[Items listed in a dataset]
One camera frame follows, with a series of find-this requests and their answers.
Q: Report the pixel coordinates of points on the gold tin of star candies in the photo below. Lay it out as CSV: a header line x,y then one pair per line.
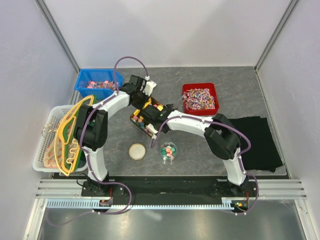
x,y
140,120

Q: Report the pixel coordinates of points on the round wooden jar lid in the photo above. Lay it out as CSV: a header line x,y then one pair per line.
x,y
137,151

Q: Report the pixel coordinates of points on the blue plastic bin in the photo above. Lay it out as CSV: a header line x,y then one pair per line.
x,y
97,82

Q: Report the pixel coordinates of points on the clear plastic scoop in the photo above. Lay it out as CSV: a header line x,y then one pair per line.
x,y
180,101

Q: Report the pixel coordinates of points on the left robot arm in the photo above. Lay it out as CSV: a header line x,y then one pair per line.
x,y
91,127

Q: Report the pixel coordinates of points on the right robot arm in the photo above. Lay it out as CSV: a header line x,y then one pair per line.
x,y
224,140

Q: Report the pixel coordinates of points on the clear glass jar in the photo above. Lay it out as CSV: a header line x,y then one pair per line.
x,y
168,152

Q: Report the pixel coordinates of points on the red tray of lollipops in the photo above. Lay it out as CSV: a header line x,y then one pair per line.
x,y
201,99

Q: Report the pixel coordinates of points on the white plastic basket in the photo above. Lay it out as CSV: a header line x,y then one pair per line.
x,y
44,160

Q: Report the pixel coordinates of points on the black cloth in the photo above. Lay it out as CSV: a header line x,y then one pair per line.
x,y
263,154

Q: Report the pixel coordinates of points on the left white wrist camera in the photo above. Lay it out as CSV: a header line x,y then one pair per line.
x,y
149,87

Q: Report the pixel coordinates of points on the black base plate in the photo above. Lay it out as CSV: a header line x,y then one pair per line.
x,y
166,190

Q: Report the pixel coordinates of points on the yellow green wire hanger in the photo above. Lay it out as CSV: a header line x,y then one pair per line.
x,y
66,149

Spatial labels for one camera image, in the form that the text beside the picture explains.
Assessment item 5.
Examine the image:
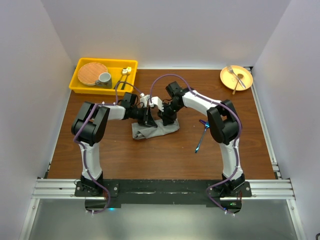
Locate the silver knife on plate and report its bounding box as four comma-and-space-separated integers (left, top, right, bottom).
232, 73, 244, 95

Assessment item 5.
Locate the blue metallic knife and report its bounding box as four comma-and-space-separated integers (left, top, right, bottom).
199, 119, 210, 128

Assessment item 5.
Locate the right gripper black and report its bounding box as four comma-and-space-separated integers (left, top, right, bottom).
157, 101, 183, 127

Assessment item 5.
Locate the blue metallic fork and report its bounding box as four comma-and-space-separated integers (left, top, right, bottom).
194, 125, 210, 154

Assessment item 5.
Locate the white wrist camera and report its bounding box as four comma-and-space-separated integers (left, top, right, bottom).
139, 93, 150, 107
148, 96, 164, 112

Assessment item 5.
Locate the yellow plastic bin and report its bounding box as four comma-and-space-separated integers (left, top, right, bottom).
69, 57, 138, 96

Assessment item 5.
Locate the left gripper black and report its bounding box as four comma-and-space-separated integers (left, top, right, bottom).
130, 105, 157, 128

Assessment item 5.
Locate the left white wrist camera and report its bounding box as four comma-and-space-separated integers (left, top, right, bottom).
139, 93, 150, 107

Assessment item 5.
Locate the silver fork on plate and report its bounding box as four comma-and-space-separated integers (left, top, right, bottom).
226, 65, 246, 89

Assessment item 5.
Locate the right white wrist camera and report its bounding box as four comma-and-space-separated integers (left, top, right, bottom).
148, 96, 164, 112

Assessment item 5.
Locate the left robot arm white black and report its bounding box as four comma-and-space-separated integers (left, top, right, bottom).
71, 92, 151, 196

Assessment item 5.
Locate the tan round plate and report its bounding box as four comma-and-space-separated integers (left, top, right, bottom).
219, 65, 254, 92

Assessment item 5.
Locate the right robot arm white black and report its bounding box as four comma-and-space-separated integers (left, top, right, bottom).
158, 81, 245, 197

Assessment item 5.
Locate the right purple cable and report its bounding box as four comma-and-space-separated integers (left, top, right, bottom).
148, 74, 243, 215

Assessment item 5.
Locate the grey ceramic mug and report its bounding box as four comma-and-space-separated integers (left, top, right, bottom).
95, 72, 112, 89

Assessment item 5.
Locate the gold spoon black handle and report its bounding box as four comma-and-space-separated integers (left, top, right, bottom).
114, 67, 131, 89

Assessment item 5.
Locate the grey cloth napkin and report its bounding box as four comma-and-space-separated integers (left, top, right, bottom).
131, 119, 180, 140

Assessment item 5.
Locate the round wooden plate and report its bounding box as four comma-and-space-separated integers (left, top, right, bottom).
77, 62, 108, 86

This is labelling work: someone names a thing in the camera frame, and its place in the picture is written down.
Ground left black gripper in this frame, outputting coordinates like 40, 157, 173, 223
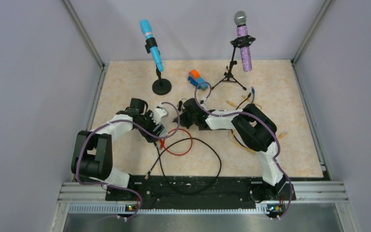
136, 110, 164, 142

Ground long black cable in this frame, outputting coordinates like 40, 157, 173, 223
144, 137, 222, 195

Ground red cable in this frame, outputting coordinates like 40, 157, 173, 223
159, 129, 194, 157

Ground black ethernet cable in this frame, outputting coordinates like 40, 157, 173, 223
235, 93, 253, 111

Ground white small hub box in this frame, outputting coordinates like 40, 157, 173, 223
153, 123, 168, 137

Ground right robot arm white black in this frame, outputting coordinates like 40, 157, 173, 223
173, 98, 294, 201

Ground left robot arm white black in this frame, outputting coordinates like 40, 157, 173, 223
71, 98, 169, 200

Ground colourful toy block truck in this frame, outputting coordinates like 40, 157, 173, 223
187, 70, 209, 90

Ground black tripod mic stand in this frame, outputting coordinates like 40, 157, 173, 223
211, 35, 256, 91

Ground cyan microphone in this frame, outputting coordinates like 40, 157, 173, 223
140, 19, 164, 72

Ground purple glitter microphone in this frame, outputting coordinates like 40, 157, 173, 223
234, 11, 252, 72

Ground small black wall charger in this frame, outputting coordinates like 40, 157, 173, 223
177, 98, 187, 112

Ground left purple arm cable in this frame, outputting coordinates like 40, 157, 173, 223
75, 101, 181, 221

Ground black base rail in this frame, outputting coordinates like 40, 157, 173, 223
105, 175, 296, 210

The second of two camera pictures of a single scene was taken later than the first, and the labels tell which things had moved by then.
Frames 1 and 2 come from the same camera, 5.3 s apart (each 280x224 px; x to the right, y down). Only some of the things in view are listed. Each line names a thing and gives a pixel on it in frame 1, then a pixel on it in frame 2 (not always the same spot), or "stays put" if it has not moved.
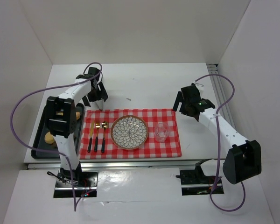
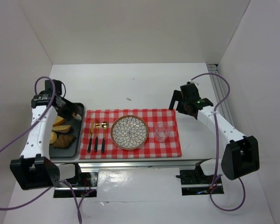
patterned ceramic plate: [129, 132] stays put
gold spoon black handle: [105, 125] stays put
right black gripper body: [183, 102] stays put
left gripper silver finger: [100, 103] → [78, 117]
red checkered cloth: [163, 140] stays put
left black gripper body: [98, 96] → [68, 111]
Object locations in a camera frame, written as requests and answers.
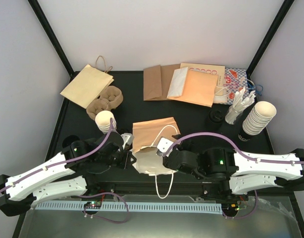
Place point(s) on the beige bag with red circles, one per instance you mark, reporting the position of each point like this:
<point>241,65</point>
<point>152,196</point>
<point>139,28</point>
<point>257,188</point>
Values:
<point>206,68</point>

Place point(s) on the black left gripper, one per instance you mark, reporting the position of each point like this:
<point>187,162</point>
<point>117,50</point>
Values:
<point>125,163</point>

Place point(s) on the brown kraft paper bag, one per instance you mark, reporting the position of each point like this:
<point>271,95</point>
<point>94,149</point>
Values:
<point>157,80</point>

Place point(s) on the stack of black cup lids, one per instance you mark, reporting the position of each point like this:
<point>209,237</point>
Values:
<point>214,120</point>

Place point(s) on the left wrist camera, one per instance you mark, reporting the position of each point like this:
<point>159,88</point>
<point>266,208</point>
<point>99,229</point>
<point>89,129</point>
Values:
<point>127,140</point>

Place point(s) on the white paper bag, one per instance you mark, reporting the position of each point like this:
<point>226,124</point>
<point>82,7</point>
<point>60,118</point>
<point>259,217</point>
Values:
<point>177,83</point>

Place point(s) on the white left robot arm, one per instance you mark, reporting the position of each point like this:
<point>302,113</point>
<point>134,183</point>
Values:
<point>72,172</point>

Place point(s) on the light blue cable duct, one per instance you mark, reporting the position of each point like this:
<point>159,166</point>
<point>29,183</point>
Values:
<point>159,207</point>

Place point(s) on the orange paper bag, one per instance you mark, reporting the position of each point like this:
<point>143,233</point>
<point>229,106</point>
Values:
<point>199,88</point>
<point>147,135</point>

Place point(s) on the blue checkered paper bag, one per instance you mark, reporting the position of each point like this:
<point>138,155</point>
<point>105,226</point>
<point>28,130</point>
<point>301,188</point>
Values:
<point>235,80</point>

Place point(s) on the black frame post left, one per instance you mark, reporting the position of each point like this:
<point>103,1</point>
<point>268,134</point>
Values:
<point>37,9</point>

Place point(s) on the black frame post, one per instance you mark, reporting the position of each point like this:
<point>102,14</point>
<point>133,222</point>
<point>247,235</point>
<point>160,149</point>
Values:
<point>37,9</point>
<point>281,14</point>

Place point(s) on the tan paper bag with handles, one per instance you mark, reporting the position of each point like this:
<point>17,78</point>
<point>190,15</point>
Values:
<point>88,84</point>

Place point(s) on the stack of white paper cups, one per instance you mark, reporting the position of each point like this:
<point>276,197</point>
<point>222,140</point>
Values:
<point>102,121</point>

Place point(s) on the black frame post right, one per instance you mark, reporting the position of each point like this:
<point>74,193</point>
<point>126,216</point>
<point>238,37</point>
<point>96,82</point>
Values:
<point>281,14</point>

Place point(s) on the stack of pulp cup carriers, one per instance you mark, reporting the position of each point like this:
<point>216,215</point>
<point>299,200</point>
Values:
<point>109,99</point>

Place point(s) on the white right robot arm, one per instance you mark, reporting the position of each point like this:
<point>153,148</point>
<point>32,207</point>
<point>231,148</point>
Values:
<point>229,172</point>

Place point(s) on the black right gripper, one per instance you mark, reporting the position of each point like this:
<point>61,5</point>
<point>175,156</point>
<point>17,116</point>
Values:
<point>165,163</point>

--- YOUR GOAL ---
Copy only this from above: the line containing "Ground black ethernet", the line containing "patterned ceramic plate: [129, 132] stays put", and all lines between, printed exactly. Leave out the pictures.

--- OUTPUT BELOW ---
Ground black ethernet cable in this frame, outputting coordinates like 40, 157, 173, 223
235, 93, 253, 111

Ground white small hub box in this frame, outputting coordinates like 40, 157, 173, 223
153, 123, 168, 137

Ground right robot arm white black in this frame, outputting coordinates like 40, 157, 173, 223
173, 98, 294, 201

Ground left robot arm white black in this frame, outputting coordinates like 40, 157, 173, 223
71, 98, 169, 200

Ground colourful toy block truck in this frame, outputting coordinates like 40, 157, 173, 223
187, 70, 209, 90

Ground black tripod mic stand in this frame, outputting coordinates like 40, 157, 173, 223
211, 35, 256, 91

Ground cyan microphone in this frame, outputting coordinates like 40, 157, 173, 223
140, 19, 164, 72

Ground purple glitter microphone in this frame, outputting coordinates like 40, 157, 173, 223
234, 11, 252, 72

Ground small black wall charger in this frame, outputting coordinates like 40, 157, 173, 223
177, 98, 187, 112

Ground left purple arm cable in this frame, outputting coordinates like 40, 157, 173, 223
75, 101, 181, 221

Ground black base rail in this frame, outputting coordinates like 40, 157, 173, 223
105, 175, 296, 210

The second of two camera pictures of a single scene was taken later than the first, and the labels tell which things had moved by then.
Frames 1 and 2 come from the same camera, 5.3 s apart (each 280x224 px; x to the right, y down). Only some of the things in view are listed. Each line names a thing and gives a pixel on it in frame 1, then a pixel on it in frame 2 (not always the same spot), or "stays put" if it has not moved.
patterned ceramic plate: [129, 132] stays put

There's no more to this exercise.